◆ **DIRECTIONS FOR THIS TASK**
Look in the data below for the line that has "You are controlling", then print exactly every line from there through the line that has "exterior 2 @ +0", leaving pictures out.

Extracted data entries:
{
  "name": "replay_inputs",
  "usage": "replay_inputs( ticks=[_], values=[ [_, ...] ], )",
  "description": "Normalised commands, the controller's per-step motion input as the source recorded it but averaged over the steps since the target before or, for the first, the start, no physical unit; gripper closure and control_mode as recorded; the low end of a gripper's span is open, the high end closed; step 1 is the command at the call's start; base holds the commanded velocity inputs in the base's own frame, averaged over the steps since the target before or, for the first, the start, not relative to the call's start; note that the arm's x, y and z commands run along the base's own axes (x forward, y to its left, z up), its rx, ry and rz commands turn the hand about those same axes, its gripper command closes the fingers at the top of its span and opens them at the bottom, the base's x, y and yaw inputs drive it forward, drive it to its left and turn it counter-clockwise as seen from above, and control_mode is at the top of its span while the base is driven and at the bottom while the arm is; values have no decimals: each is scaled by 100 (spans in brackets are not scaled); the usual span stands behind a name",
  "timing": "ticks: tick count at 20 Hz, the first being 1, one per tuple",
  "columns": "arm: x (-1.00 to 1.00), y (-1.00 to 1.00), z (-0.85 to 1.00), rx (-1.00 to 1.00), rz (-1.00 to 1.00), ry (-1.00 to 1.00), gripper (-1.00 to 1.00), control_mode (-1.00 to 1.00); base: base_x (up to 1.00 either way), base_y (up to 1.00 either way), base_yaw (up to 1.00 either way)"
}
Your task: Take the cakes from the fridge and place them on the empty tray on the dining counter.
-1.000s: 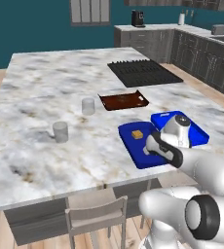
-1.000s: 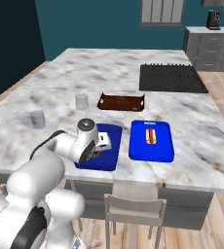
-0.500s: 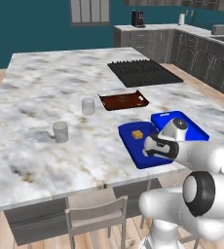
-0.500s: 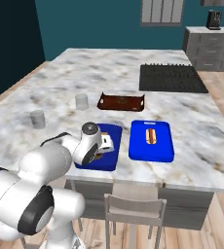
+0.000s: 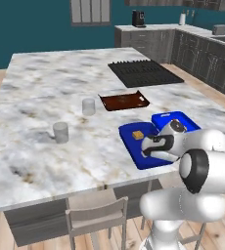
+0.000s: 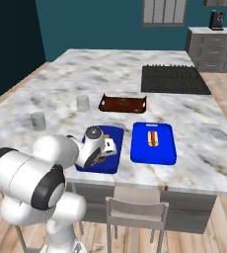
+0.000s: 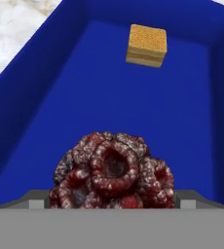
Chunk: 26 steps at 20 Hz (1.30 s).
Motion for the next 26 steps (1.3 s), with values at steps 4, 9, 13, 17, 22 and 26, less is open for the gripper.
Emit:
replay_inputs(
  ticks=[4,9,13,17,22,26],
  values=[
    [21,-5,-13,0,0,0,100,-100,0,0,0],
    [20,-6,-15,0,0,0,100,-100,0,0,0],
    [19,-2,-19,0,0,0,100,-100,0,0,0],
    [18,0,-20,0,0,0,100,-100,0,0,0],
    [18,0,-21,0,0,0,100,-100,0,0,0],
    [10,0,-32,0,0,0,100,-100,0,0,0]
  ],
)
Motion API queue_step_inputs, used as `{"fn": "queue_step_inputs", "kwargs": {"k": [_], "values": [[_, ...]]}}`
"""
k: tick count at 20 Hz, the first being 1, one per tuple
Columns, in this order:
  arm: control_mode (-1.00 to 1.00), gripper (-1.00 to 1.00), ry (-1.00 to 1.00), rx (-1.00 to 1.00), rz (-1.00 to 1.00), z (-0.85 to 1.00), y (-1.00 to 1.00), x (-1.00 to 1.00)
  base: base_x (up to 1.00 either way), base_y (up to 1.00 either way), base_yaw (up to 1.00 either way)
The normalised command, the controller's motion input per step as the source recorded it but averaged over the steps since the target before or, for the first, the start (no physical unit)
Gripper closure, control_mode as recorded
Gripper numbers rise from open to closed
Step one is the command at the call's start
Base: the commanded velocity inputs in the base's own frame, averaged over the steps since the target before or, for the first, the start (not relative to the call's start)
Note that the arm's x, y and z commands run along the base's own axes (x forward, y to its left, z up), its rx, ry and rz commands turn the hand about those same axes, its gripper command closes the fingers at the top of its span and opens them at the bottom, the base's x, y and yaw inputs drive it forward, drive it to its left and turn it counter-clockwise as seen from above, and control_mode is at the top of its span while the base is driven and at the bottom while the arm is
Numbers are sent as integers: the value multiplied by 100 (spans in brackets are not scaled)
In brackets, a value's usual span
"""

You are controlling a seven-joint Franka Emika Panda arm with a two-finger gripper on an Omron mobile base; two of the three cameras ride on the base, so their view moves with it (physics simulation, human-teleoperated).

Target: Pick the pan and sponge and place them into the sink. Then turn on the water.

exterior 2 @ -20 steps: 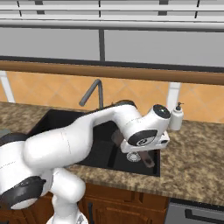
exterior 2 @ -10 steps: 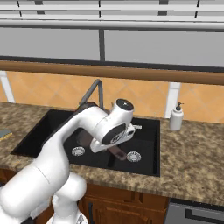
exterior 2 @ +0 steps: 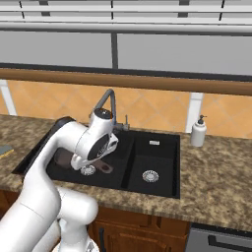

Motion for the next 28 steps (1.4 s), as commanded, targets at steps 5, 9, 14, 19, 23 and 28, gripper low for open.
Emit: {"fn": "queue_step_inputs", "kwargs": {"k": [5,9,14,19,23,28], "values": [[-100,100,0,0,-2,2,100,0,0,0,0],[-100,100,0,0,-14,9,100,6,0,0,0],[-100,100,0,0,-19,0,100,27,0,0,0],[-100,100,8,0,-29,0,99,46,0,0,0],[-100,100,5,0,-34,0,92,39,0,0,0],[-100,100,1,4,-63,-4,38,19,0,0,0]]}}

◆ **EXPECTED ANSWER**
You are controlling a seven-joint Franka Emika Panda arm with a two-finger gripper on an Omron mobile base; two of the three cameras ride on the base, so their view moves with it (physics simulation, human-teleoperated).

Target: Pick the pan and sponge and place them into the sink. Then turn on the water.

exterior 2 @ -20 steps: 
exterior 2 @ -10 steps: 
exterior 2 @ +0 steps: 

This exercise requires nothing further.